Rise early to beat the heat or await the cooling evening breeze before taking a turn about the seventeenth-century limestone, coral and stucco ramparts, built by the Dutch to defend what was once the island’s main trading hub. A wander from the Old Gate, past the British-built lighthouse and around towards the Clock Tower – complete with view over the picturesque Galle International Cricket Stadium – is a wonderful way to experience the living, breathing Fort.
Stroll past churches, mosques and temples, spot families catching up on the day’s gossip and groups of young men and boys playing cricket on the grass as the light fades. If you’re lucky, you might even spot a turtle or two, larking in the shallows as the sun goes down.
Whilst tourists abound, a centuries-old community continues to exist in this very special place, and visitors would do well to respect local customs and traditions – as well as to make the most of the chance to meet the people who call the Fort home.
The Fort is also home to a whole host of trendy boutiques, galleries and eateries, ideal for shopping, frequent coffee breaks and long, leisurely lunches.
There’s so much to see and do here that many are content to stay within the Fort’s historic walls.

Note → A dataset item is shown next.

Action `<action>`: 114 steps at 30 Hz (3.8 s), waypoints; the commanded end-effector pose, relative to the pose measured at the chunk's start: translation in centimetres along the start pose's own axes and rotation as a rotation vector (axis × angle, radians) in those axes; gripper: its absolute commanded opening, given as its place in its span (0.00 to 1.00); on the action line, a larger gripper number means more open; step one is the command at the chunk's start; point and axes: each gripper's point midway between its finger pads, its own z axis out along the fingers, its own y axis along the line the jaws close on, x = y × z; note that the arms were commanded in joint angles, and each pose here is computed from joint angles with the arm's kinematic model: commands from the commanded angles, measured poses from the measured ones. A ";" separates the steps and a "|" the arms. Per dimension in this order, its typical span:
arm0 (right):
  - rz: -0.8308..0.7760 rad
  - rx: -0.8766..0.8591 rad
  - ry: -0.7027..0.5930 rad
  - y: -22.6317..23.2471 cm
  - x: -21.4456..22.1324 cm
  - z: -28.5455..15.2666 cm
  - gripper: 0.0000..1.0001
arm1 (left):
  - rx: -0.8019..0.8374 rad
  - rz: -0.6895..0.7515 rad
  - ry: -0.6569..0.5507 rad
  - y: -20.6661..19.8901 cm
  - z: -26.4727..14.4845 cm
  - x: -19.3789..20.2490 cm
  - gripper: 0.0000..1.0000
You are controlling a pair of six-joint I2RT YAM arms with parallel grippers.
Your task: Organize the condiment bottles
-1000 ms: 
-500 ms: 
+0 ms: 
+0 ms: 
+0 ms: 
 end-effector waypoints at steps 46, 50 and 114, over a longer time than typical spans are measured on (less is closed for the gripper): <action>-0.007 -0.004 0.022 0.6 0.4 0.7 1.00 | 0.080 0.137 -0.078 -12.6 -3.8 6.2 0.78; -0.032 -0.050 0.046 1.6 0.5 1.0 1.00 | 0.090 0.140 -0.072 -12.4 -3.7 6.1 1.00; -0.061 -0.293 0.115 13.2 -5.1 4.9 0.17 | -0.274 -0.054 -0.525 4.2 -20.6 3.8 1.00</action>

A short drive away, however, is Jungle Beach – a great spot for a dip – while Surfers can take to the waves at nearby Dewata Beach. Prefer bikes to boards? Eager cyclists can explore the paddy fields and quiet villages back from the coast road on a guided excursion with Idle Bikes in Mihiripenna, 20 minutes from Galle Fort.

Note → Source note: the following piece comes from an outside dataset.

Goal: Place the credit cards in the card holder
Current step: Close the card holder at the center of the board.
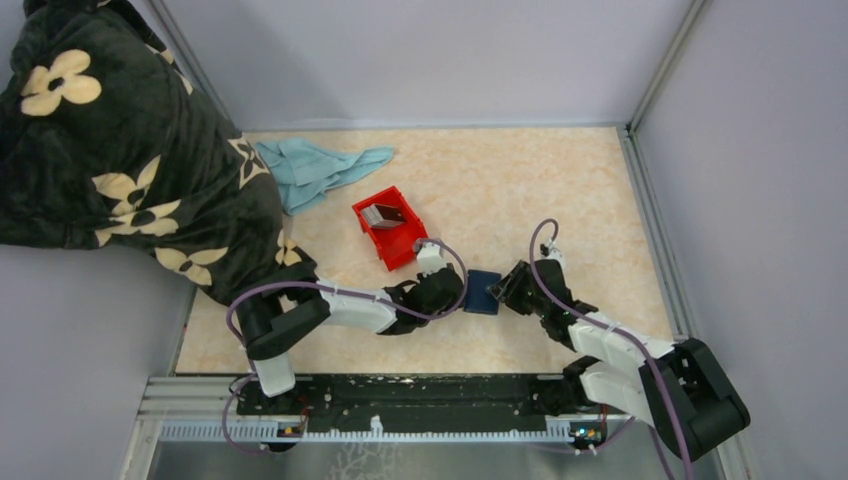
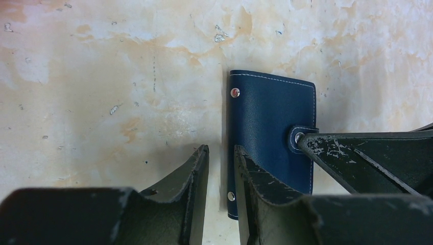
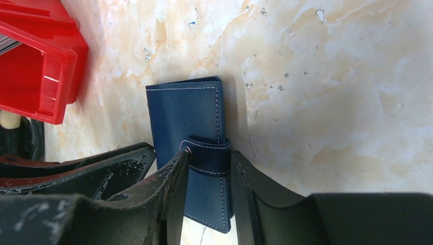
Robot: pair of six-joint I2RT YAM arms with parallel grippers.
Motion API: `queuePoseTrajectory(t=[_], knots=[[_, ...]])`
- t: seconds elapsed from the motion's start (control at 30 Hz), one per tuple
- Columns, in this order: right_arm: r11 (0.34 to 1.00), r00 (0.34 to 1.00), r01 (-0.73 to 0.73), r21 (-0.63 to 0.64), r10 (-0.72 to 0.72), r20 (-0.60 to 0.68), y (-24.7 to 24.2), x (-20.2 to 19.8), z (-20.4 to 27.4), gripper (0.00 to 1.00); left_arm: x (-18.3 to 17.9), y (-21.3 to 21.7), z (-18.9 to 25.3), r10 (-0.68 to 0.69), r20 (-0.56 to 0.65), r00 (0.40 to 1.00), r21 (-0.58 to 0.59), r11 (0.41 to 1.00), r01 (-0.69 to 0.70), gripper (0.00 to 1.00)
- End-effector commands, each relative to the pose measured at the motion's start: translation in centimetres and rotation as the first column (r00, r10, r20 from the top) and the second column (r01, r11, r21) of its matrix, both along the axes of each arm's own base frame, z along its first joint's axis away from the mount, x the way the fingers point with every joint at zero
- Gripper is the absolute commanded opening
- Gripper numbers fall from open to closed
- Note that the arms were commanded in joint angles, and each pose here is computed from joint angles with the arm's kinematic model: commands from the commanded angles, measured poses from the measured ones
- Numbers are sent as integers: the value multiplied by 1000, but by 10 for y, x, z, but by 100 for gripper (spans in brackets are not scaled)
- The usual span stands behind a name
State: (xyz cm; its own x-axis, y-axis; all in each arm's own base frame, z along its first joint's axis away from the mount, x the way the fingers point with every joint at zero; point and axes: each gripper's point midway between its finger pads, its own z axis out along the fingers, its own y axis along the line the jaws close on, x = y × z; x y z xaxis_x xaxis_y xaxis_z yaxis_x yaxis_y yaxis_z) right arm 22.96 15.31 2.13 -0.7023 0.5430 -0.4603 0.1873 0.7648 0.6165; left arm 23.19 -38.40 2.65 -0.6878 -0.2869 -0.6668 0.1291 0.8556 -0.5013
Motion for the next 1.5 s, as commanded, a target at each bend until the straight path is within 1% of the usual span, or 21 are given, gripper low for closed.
queuePoseTrajectory(t=[0.0, 0.37, 0.57, 0.73, 0.83, 0.97, 1.13, 1.23, 1.37, 1.47], knots=[[996, 982, -31, -89, 14, -187, -15, -38, -42, 36, -18, 19, -43, -24, -92, 995, 142, 989, 37, 33], [993, 977, -52, -109, 28, -212, -16, -47, -48, 35, -18, 19, -46, -16, -103, 995, 159, 987, 32, 33], [990, 987, -59, -129, 38, -158, -16, -38, -26, 35, -17, 22, -47, 0, -106, 994, 174, 985, 19, 33], [984, 984, -81, -162, 53, -167, -16, -37, -23, 35, -18, 22, -49, 5, -117, 993, 178, 984, 16, 33], [976, 988, -80, -200, 51, -146, -19, -36, -17, 38, -20, 24, -51, 11, -129, 992, 183, 983, 13, 33], [965, 994, -61, -256, 36, -102, -28, -27, 5, 43, -26, 27, -56, 15, -158, 987, 178, 984, 13, 33], [946, 997, -65, -319, 50, -56, -30, -15, 33, 46, -33, 28, -53, 2, -169, 986, 135, 991, 21, 32], [934, 997, -73, -349, 64, -38, -26, -10, 46, 46, -40, 24, -50, -37, -168, 985, 98, 994, 54, 32], [920, 996, -93, -381, 89, -28, -16, -4, 55, 46, -52, 19, -46, -102, -159, 982, 33, 994, 109, 30], [899, 992, -126, -419, 119, -43, -5, -3, 56, 46, -62, 17, -44, -136, -152, 979, -1, 990, 138, 30]])
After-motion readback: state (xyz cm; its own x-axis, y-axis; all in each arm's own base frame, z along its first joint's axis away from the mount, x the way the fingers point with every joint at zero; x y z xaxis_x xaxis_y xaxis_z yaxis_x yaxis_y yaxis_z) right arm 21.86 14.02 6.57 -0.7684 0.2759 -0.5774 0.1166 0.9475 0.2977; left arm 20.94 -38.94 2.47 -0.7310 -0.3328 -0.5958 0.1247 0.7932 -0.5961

Be sure to ask the hotel team for ideas and recommendations as well – we found them to be both friendly and knowledgeable.
Cricket fan? The picturesque Galle International Cricket Stadium is just a 15-minute walk away (or even quicker by trishaw) — ideal if you’re in the mood to catch a match.
The annual Galle Literary Festival usually takes place every January. This is a wonderful cultural event that celebrates both Sri Lankan and international writing – a buzzing time to visit the Fort! Be aware, though, that hotel prices are at their peak during the Festival.
Things we love
• A fabulous location in the heart of the Fort – and the opportunity to stay in a unique heritage building
• The small courtyard pool is a rare find in Galle Fort – perfect for cooling off on a sticky afternoon
• Attention to detail: complimentary glass water bottles, tea and coffee are available both in the room and in the guests’ kitchen beyond the pool courtyard
Things to note
• Creaky antique floorboards are atmospheric, but light sleepers beware: floors, doors and walls are thin, so those staying in Arts or Geography may be able to hear the buzz of the restaurant below – or the guests next door
• Because they’re later additions to a heritage building, some bathrooms don’t have full-height walls
• There is very little space around the pool, so parents will need to keep an eye on small children.
When to visit
The Fort Printers is open year-round. The island is at its hottest in April and it can get particularly hot in the Fort. The nearby south coast beaches are in season from November to March. This is also usually the cooler part of the year, which makes it the most popular period for visiting Galle Fort. Explore outside of this period to avoid the crowds.
Location & information
The journey from Bandaranaike International Airport to Galle Fort takes around 2 hours by car.
Alternatively, the train from Colombo Fort station to Galle takes around 3 hours, while the A/C highway bus from Kottawa will get you there in two.